Five days might have passed. Maybe five hours. Or five minutes.

At some point I noticed Dad skulking through the kitchen. He had retrieved Grandpa and was carrying him in a Baby Björn. Grandpa’s thin, pale, liver-spotted limbs dangled lifelessly from the apparatus. He looked very clean, though: Dad must have washed him in the basement sink.

They went to the back yard. I went to the window and cranked it open. The fresh, summer air smelled good.

Dad took Grandpa out of the Björn and told him to go play. Grandpa didn’t respond; he lay on the grass as if poured there, eyes half open, ribcage slowly rising and falling. One moment Dad scolded him; the next he encouraged him. Then he put a leash on Grandpa and started dragging him around the yard. Now and then Grandpa tried to keep up, but he was too weak, and for the most part he could only let himself be dragged. His face and scalp turned purple.

One of the neighbors came over. I didn’t know his name. He wore red longjohns and construction boots. He had just killed a deer and wanted to show my father. He brought the carcass over in a wheelbarrow. He explained how he had “destroyed” the deer with his bare hands. He kept repeating the word “destroyed.” At first he and the deer merely wrestled in a playful manner, but things got dirty. The deer tried to run away but tripped over a fallen pine tree. The neighbor jumped on it and punched it in the head until it died. “Luckily it was a doe and there weren’t no antlers on it,” he said. “Otherwise I mighta cut my fists when I destroyed that crazy f*cker.”

Dad said it was a nice-looking deer, despite its mauled, almost unrecognizable head. The neighbor thanked him.

Grandpa gasped for air. He convulsed for lack of oxygen.

The neighbor wheeled the carcass back into his yard and began to skin it with a hunting knife. One strip of deerhide after another he tossed over his shoulders. The musculature of the deer was bright red. Fluorescent. It looked fake.

Dad pulled Grandpa around the yard a few more times, falling into a soft trot. Then he came back inside and lay Grandpa on the kitchen counter. His neck was inflamed, bruised and bleeding. I checked his pulse. He was alive. We stared down at him.

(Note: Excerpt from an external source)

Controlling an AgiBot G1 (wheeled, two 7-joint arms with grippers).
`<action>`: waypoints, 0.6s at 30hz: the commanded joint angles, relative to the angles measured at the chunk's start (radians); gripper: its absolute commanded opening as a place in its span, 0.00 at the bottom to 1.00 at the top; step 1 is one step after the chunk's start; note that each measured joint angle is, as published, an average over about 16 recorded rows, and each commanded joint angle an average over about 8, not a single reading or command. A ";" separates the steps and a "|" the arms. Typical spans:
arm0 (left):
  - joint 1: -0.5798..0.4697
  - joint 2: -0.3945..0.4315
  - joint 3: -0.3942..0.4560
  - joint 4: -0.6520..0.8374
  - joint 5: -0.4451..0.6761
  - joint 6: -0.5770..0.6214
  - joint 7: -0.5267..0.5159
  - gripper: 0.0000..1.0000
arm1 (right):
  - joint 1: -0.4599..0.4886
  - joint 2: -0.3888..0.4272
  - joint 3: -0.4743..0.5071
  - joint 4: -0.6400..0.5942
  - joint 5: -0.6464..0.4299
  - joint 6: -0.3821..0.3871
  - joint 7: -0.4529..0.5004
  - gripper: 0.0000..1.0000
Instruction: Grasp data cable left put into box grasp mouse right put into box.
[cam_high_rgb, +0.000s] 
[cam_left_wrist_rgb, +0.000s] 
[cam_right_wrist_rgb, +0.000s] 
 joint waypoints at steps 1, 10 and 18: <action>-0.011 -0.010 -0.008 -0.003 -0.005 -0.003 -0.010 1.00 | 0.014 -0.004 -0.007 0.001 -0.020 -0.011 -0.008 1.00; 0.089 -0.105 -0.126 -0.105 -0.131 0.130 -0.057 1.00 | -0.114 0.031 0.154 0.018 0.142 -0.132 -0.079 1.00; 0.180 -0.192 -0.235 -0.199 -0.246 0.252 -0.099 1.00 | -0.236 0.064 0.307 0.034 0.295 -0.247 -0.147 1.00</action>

“I’m thirsty,” said Grandpa.

Dad made a frog face. “Thirst is part of life. People get thirsty. That’s life.”

“Respect your elders,” said Grandpa.

“Fear your offspring,” said my father, eyeballing me.

I offered Grandpa a shot of Tequila. He wanted water. I got him a glass of soda and carefully poured it into the gash of his mouth as if filling up a lawn mower with gasoline. He choked on the soda but managed to get some of it down. “That wasn’t water,” he remarked, then rolled onto his side and tightened into a fetal curl.